-- Task details --
Below is a listing; copy all of it exactly.

*** Input data Section Begins ***

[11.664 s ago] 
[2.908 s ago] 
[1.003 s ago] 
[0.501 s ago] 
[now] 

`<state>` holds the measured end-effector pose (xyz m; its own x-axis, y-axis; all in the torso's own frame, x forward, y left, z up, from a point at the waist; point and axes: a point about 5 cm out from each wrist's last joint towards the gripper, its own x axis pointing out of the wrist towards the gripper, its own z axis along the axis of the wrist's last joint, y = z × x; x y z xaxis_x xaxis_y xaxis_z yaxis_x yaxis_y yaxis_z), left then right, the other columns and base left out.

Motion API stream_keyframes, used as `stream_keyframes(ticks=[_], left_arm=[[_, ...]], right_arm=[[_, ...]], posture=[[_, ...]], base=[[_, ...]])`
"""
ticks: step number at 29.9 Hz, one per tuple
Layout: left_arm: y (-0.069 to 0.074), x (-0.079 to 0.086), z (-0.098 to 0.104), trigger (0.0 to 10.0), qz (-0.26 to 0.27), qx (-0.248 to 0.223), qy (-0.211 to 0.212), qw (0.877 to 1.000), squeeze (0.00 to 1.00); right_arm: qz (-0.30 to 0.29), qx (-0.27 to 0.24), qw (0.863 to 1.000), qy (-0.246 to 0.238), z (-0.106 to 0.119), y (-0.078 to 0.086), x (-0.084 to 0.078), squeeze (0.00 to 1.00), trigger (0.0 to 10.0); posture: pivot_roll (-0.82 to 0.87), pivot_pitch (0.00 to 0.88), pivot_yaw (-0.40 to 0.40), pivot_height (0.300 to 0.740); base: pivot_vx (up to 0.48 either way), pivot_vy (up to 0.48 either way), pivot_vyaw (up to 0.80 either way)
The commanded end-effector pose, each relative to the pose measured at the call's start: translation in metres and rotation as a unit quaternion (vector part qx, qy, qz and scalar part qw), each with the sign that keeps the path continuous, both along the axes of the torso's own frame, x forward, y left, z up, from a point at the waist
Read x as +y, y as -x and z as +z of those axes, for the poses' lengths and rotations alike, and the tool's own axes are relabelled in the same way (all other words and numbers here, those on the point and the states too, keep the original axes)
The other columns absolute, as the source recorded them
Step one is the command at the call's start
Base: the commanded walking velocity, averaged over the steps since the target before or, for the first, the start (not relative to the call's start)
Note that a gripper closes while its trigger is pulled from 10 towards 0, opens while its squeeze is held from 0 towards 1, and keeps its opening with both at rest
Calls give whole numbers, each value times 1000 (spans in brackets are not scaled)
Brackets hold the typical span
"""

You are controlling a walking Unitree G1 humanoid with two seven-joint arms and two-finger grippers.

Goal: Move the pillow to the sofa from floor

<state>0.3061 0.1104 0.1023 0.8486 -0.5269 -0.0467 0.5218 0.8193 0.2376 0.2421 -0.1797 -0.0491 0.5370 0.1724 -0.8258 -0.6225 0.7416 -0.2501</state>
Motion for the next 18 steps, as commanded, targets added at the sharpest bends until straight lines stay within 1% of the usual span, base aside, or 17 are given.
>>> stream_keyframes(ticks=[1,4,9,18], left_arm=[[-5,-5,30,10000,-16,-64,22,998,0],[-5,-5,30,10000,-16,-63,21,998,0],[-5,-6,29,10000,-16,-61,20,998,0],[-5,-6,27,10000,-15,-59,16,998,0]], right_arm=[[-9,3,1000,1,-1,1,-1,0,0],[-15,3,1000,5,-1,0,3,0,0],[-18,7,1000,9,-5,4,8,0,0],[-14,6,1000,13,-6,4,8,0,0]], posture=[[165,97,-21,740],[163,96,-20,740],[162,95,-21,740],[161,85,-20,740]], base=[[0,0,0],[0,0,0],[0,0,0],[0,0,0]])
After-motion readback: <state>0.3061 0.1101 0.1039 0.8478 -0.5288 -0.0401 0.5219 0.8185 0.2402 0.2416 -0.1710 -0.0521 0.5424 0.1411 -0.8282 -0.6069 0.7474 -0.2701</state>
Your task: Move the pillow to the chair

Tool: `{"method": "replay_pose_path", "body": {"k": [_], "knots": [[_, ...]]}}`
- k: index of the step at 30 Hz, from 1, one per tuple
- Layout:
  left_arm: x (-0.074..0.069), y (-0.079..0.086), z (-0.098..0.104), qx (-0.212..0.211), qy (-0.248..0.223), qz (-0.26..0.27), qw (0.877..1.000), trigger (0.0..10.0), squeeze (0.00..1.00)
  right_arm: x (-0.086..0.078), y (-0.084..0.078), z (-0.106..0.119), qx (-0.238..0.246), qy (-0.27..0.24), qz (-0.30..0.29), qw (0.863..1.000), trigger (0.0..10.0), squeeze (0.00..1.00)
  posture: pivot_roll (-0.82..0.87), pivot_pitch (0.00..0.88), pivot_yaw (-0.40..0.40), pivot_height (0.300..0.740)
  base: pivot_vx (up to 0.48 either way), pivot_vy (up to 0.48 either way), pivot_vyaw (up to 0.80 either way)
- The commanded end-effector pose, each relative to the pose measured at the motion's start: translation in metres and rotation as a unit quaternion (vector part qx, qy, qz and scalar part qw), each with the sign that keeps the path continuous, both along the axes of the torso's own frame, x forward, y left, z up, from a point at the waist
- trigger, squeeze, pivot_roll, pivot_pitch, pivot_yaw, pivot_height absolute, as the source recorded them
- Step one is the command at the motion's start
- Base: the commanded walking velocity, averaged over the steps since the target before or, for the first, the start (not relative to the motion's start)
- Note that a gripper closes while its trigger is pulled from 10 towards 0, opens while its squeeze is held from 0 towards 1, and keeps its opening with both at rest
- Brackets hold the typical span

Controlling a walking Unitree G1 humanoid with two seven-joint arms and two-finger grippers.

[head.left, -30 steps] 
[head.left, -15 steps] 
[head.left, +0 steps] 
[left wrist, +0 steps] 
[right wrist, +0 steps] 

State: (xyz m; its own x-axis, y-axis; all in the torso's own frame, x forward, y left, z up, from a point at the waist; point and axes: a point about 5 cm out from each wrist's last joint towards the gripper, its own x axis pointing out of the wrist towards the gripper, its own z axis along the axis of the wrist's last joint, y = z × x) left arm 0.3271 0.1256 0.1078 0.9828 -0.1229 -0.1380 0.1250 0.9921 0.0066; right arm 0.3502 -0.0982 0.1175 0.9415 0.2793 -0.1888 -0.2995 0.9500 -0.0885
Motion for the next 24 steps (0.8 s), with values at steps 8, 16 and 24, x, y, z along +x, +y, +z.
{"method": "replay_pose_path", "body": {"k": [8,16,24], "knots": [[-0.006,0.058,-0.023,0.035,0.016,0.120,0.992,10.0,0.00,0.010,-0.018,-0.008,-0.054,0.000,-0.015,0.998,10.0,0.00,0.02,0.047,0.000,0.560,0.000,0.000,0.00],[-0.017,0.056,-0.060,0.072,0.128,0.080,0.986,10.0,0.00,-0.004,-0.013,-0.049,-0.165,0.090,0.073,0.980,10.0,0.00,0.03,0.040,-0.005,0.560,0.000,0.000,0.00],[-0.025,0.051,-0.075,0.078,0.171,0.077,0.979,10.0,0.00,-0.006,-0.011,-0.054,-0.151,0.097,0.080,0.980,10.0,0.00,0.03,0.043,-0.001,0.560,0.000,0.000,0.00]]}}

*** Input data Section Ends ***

-- Reply --
[11.664 s ago] 
[2.908 s ago] 
[1.003 s ago] 
[0.501 s ago] 
[now] 

`<state>` holds the measured end-effector pose (xyz m; its own x-axis, y-axis; all in the torso's own frame, x forward, y left, z up, from a point at the waist; point and axes: a point about 5 cm out from each wrist's last joint towards the gripper, its own x axis pointing out of the wrist towards the gripper, its own z axis along the axis of the wrist's last joint, y = z × x; x y z xaxis_x xaxis_y xaxis_z yaxis_x yaxis_y yaxis_z), left then right, the other columns and base left out.

Motion API stream_keyframes, used as `stream_keyframes(ticks=[_], left_arm=[[_, ...]], right_arm=[[_, ...]], posture=[[_, ...]], base=[[_, ...]])`
"""
ticks: step number at 29.9 Hz, one per tuple
Layout: left_arm: y (-0.069 to 0.074), x (-0.079 to 0.086), z (-0.098 to 0.104), trigger (0.0 to 10.0), qz (-0.26 to 0.27), qx (-0.248 to 0.223), qy (-0.211 to 0.212), qw (0.877 to 1.000), squeeze (0.00 to 1.00); right_arm: qz (-0.30 to 0.29), qx (-0.27 to 0.24), qw (0.863 to 1.000), qy (-0.246 to 0.238), z (-0.106 to 0.119), y (-0.078 to 0.086), x (-0.084 to 0.078), squeeze (0.00 to 1.00), trigger (0.0 to 10.0); posture: pivot_roll (-0.82 to 0.87), pivot_pitch (0.00 to 0.88), pivot_yaw (-0.40 to 0.40), pivot_height (0.300 to 0.740); base: pivot_vx (up to 0.48 either way), pivot_vy (up to 0.48 either way), pivot_vyaw (up to 0.80 either way)
The commanded end-effector pose, each relative to the pose measured at the call's start: translation in metres and rotation as a unit quaternion (vector part qx, qy, qz and scalar part qw), each with the sign that keeps the path continuous, both along the axes of the torso's own frame, x forward, y left, z up, from a point at the waist
Read x as +y, y as -x and z as +z of those axes, for the poses' lengths and rotations alike, and the tool's own axes are relabelled in the same way (all other words and numbers here, those on the point and the states too, keep the original axes)
The other columns absolute, as the source recorded them
Step one is the command at the call's start
Base: the commanded walking velocity, averaged over the steps since the target before or, for the first, the start (not relative to the call's start)
Note that a gripper closes while its trigger is pulled from 10 towards 0, opens while its squeeze is held from 0 towards 1, and keeps its opening with both at rest
Calls give whole numbers, each value times 1000 (spans in brackets are not scaled)
Brackets hold the typical span
"""

You are controlling a walking Unitree G1 humanoid with two seven-joint arms and two-finger grippers.

Goal: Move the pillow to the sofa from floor

<state>0.3061 0.1104 0.1023 0.8486 -0.5269 -0.0467 0.5218 0.8193 0.2376 0.2421 -0.1797 -0.0491 0.5370 0.1724 -0.8258 -0.6225 0.7416 -0.2501</state>
Motion for the next 18 steps, as commanded, targets added at the sharpest bends until straight lines stay within 1% of the usual span, base aside, or 17 are given.
>>> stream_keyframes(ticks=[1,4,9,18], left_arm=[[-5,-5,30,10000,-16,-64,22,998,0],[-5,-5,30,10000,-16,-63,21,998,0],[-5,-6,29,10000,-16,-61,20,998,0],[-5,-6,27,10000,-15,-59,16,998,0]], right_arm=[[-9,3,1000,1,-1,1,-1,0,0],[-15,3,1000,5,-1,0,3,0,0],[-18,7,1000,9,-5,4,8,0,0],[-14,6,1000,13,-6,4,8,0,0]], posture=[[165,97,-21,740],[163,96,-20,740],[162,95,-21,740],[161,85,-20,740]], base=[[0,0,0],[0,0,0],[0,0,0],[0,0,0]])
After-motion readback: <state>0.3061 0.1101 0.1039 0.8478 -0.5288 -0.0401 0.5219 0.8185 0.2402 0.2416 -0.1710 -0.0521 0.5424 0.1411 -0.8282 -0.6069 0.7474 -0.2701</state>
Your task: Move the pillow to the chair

Tool: `{"method": "replay_pose_path", "body": {"k": [_], "knots": [[_, ...]]}}`
- k: index of the step at 30 Hz, from 1, one per tuple
- Layout:
  left_arm: x (-0.074..0.069), y (-0.079..0.086), z (-0.098..0.104), qx (-0.212..0.211), qy (-0.248..0.223), qz (-0.26..0.27), qw (0.877..1.000), trigger (0.0..10.0), squeeze (0.00..1.00)
  right_arm: x (-0.086..0.078), y (-0.084..0.078), z (-0.106..0.119), qx (-0.238..0.246), qy (-0.27..0.24), qz (-0.30..0.29), qw (0.863..1.000), trigger (0.0..10.0), squeeze (0.00..1.00)
  posture: pivot_roll (-0.82..0.87), pivot_pitch (0.00..0.88), pivot_yaw (-0.40..0.40), pivot_height (0.300..0.740)
  base: pivot_vx (up to 0.48 either way), pivot_vy (up to 0.48 either way), pivot_vyaw (up to 0.80 either way)
- The commanded end-effector pose, each relative to the pose measured at the motion's start: translation in metres and rotation as a unit quaternion (vector part qx, qy, qz and scalar part qw), each with the sign that keeps the path continuous, both along the axes of the torso's own frame, x forward, y left, z up, from a point at the waist
- trigger, squeeze, pivot_roll, pivot_pitch, pivot_yaw, pivot_height absolute, as the source recorded them
- Step one is the command at the motion's start
- Base: the commanded walking velocity, averaged over the steps since the target before or, for the first, the start (not relative to the motion's start)
- Note that a gripper closes while its trigger is pulled from 10 towards 0, opens while its squeeze is held from 0 towards 1, and keeps its opening with both at rest
- Brackets hold the typical span

Controlling a walking Unitree G1 humanoid with two seven-joint arms and two-finger grippers.

[head.left, -30 steps] 
[head.left, -15 steps] 
[head.left, +0 steps] 
[left wrist, +0 steps] 
[right wrist, +0 steps] 

State: (xyz m; its own x-axis, y-axis; all in the torso's own frame, x forward, y left, z up, from a point at the waist; point and axes: a point about 5 cm out from each wrist's last joint towards the gripper, its own x axis pointing out of the wrist towards the gripper, its own z axis along the axis of the wrist's last joint, y = z × x) left arm 0.3271 0.1256 0.1078 0.9828 -0.1229 -0.1380 0.1250 0.9921 0.0066; right arm 0.3502 -0.0982 0.1175 0.9415 0.2793 -0.1888 -0.2995 0.9500 -0.0885
Motion for the next 24 steps (0.8 s), with values at steps 8, 16 and 24, x, y, z along +x, +y, +z.
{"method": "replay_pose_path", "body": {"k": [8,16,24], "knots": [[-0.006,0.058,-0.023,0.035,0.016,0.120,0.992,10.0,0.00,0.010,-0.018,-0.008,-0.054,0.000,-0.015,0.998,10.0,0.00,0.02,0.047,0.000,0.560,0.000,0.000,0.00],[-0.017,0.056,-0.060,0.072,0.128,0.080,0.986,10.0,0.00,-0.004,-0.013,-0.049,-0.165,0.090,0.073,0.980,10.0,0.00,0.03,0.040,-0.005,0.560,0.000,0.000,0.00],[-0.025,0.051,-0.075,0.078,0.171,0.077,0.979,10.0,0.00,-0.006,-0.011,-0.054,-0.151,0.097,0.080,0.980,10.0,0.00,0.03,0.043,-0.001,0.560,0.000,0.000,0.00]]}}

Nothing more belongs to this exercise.